Gebelikte Kovid-19 enfeksiyonun seyri ve komplikasyonları henüz halen net bilinmiyor. Gebe kadınlarla ilgili rakamlar dünyada ve ülkemizde halen net değil ve bununla ilgili yayınlar henüz yayınlanmadı. Ülkemizde her yıl yaklaşık 1 milyon 200 bin doğum gerçekleşiyor. Bu rakamlar Kovid-19 enfeksiyonun gebelerin önemli bir kısmı için ciddi tehdit oluşturduğunu gösteriyor.


"Hastaların yüzde 92'si sezaryen ile yüzde 87i normal doğum ile doğurdu"

Nisan 2020 içinde yayınlanan bir bilimsel derlemede literatürde yayımlanmış değişik makalelerde toplam 108 Kovid-19 enfeksiyonu geçiren gebe ve bunların maternal ve fetal sonuçları değerlendirildiğini belirten Dursun, “Yayımlanan makalelerde Kovid-19 enfeksiyonu geçiren gebelerin yaşı 29-32 arasında değişiyor ve çoğunluğu hamileliğin son üç ayında tanı aldı” dedi.
 

trt.jpg
Fotoğraf: TRT


Prof. Dursun, "Gebelerin yüzde 20’si erken gebelik haftalarında başvurmuş ve bu erken gebelikte Kovid-19 tanısı alan gebelerin tamamı ciddi bir komplikasyon olmadan taburcu edildi. 37 haftadan önce doğum yüzde 42 oranında olarak hesaplanıyor" şeklinde konuştu.

Gebelerde gebelik zehirlenmesi, hamilelik diyabeti, plasenta previa gibi değişik komplikasyonların görüldüğünü aktaran Prof. Dursun, sözlerine şöyle devam etti:

Hastaların büyük çoğunluğu yüzde 92‘si sezaryen ile yüzde 8’i normal doğum ile doğurdu. Sezaryenlerin büyük bir kısmı fetal distress endikasyonu ile yapıldı.

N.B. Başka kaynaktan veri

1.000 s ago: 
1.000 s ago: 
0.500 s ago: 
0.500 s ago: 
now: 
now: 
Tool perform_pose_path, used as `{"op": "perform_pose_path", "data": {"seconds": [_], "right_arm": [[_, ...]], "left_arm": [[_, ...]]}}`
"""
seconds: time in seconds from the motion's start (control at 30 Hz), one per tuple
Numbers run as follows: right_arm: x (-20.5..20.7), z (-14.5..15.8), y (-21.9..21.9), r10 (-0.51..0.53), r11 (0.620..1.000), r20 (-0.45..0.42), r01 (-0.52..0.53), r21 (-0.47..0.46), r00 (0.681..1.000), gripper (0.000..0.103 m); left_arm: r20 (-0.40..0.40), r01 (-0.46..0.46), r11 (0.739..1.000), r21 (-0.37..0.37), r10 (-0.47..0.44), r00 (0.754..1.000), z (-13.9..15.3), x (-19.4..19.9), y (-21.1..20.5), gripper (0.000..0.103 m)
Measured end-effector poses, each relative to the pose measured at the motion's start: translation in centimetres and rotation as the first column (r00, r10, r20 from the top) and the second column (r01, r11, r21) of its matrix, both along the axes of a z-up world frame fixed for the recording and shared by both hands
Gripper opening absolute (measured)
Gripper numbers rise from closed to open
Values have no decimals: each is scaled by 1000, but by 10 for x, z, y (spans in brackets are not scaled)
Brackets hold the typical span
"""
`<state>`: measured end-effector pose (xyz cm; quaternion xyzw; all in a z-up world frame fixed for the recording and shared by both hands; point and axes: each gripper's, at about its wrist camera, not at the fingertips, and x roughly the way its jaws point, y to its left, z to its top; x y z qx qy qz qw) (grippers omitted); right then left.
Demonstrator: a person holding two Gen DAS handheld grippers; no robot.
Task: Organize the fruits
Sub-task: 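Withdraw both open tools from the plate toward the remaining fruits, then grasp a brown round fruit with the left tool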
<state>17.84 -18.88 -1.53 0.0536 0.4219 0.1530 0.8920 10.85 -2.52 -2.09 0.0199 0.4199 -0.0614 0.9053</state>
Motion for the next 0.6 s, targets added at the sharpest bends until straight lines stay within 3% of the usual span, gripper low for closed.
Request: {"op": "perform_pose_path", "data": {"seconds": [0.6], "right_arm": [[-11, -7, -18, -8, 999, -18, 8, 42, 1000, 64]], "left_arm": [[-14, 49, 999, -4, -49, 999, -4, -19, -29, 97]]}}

108 gebelikten doğan ve sonuçları tespit edilebilen 75 yenidoğan içinde sadece 1 yenidoğan SARS-COV-2 pozitif olarak bildirildi. Bu yenidoğanda geçici lenfositopeni ve karaciğer fonksiyon bozukluğu ile seyretti, bu yenidoğan sorunsuz taburcu edildi.

Diğer serilerde bildirilen SARS-COV-2 pozitif yenidoğanların tamamında değişik komplikasyonlar olmakla birlikte tamamen iyileşme bildirildi. Fetusa intrauterin SARS-COV-2 bulaşması hiçbir çalışmada ispatlanamadı.


"Doğum sırasında anne maske takmalı"

Kovid-19’lu bir gebede sezaryen yapılacaksa anestezi tipinin dikkatle seçilmesi gerektini vurgulayan Dursun, “Durum stabil ise ekibin solunum yolu ile temasını azaltmak açısından lokal anestezi tercih edilebilir. Yapılan bir araştırmada kadınların vajinal ve servikal sekresyonlarında SARS-COV-2 tespit edilmedi.  

"Genel yaklaşım doğum şekline doğumsal endikasyonlara göre karar vermek şeklinde, bununla birlikte hastaların büyük bir kısmı sezaryen ile doğuruyor"  diyen Prof. Dursun, sözlerini şöyle sonlandırdı:

Özellikle ciddi bulguları olan hastaların Covid-19 yönetiminde deneyimli mikrobiyolog, enfeksiyon hastalıkları uzmanı, anestezist, yoğun bakım uzmanı, göğüs hastalıkları uzmanı, yenidoğan uzmanı  ve diğer bölümlerin ulaşılabildiği hastanelerde tedavi edilmesi gerekli. Tedaviyi veren tüm medikal ekip N95 maske, siper, tulum ve eldiven giymeli. Doğum sırasında anne maske takmalı.